What is needed
Please restate the data word for word, in full.

Material provided
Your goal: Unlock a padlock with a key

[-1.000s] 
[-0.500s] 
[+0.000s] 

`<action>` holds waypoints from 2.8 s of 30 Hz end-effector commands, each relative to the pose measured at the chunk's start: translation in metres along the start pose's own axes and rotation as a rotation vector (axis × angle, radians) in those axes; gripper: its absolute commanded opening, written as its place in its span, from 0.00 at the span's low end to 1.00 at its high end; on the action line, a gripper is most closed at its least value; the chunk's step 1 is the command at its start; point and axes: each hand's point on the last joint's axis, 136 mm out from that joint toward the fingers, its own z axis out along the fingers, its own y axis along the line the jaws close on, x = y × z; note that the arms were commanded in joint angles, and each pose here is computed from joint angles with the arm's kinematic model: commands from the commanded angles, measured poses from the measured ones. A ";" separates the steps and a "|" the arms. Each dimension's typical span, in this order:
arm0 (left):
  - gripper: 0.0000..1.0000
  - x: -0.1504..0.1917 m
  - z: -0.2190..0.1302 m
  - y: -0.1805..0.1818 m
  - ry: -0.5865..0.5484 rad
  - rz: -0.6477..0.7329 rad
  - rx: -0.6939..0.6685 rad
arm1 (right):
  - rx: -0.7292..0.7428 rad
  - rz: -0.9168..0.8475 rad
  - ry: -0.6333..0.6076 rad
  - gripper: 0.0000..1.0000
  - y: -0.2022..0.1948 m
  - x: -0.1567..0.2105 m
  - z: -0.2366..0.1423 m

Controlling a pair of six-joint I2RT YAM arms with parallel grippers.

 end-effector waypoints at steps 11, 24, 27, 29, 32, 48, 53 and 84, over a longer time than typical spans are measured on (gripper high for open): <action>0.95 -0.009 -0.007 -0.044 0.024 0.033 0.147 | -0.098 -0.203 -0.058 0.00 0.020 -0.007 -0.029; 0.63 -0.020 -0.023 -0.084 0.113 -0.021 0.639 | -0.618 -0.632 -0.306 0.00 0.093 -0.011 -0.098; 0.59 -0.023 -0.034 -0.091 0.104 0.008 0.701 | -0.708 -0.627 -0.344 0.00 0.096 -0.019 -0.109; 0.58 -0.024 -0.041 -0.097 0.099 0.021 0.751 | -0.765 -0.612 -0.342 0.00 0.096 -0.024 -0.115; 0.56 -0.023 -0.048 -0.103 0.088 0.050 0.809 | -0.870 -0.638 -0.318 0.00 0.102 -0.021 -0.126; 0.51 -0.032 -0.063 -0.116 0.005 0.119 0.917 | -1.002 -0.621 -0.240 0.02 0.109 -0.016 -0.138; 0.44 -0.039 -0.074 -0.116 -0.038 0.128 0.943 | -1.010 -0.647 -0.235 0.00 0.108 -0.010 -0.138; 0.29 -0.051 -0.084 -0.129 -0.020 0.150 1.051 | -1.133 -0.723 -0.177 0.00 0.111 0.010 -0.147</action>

Response
Your goal: Unlock a padlock with a key

[-1.000s] 
[-0.500s] 
[+0.000s] 

`<action>` holds waypoints from 2.8 s of 30 Hz end-effector commands, each relative to the pose measured at the chunk's start: translation in metres along the start pose's own axes and rotation as a rotation vector (axis × angle, radians) in those axes; gripper: its absolute commanded opening, written as its place in its span, from 0.00 at the span's low end to 1.00 at its high end; on the action line, a gripper is most closed at its least value; the chunk's step 1 is the command at its start; point and axes: each hand's point on the last joint's axis, 136 mm out from that joint toward the fingers, its own z axis out along the fingers, its own y axis along the line the jaws close on, x = y × z; note that the arms were commanded in joint angles, and each pose here is computed from joint angles with the arm's kinematic model: commands from the commanded angles, measured poses from the measured ones. A ";" separates the steps and a "|" the arms. Each dimension's typical span, in this order:
arm0 (left):
  - gripper: 0.0000..1.0000
  - x: -0.1504..0.1917 m
  - z: -0.2190..0.1302 m
  - y: -0.1805..0.1818 m
  - ry: -0.5865..0.5484 rad
  - rz: -0.6477..0.7329 rad
  - rx: -0.6939..0.6685 rad
arm1 (right):
  - rx: -0.7292..0.7428 rad
  - rz: -0.9168..0.8475 rad
  - ry: -0.6333..0.6076 rad
  - gripper: 0.0000..1.0000
  - y: -0.2022..0.1948 m
  - x: -0.1567..0.2105 m
  - z: -0.2366..0.1423 m

Controlling a pair of six-joint I2RT YAM arms with parallel grippers.

 end-effector waypoints at steps 11, 24, 27, 29, 32, 48, 53 and 84, over a longer time than typical spans are measured on (gripper high for open): <action>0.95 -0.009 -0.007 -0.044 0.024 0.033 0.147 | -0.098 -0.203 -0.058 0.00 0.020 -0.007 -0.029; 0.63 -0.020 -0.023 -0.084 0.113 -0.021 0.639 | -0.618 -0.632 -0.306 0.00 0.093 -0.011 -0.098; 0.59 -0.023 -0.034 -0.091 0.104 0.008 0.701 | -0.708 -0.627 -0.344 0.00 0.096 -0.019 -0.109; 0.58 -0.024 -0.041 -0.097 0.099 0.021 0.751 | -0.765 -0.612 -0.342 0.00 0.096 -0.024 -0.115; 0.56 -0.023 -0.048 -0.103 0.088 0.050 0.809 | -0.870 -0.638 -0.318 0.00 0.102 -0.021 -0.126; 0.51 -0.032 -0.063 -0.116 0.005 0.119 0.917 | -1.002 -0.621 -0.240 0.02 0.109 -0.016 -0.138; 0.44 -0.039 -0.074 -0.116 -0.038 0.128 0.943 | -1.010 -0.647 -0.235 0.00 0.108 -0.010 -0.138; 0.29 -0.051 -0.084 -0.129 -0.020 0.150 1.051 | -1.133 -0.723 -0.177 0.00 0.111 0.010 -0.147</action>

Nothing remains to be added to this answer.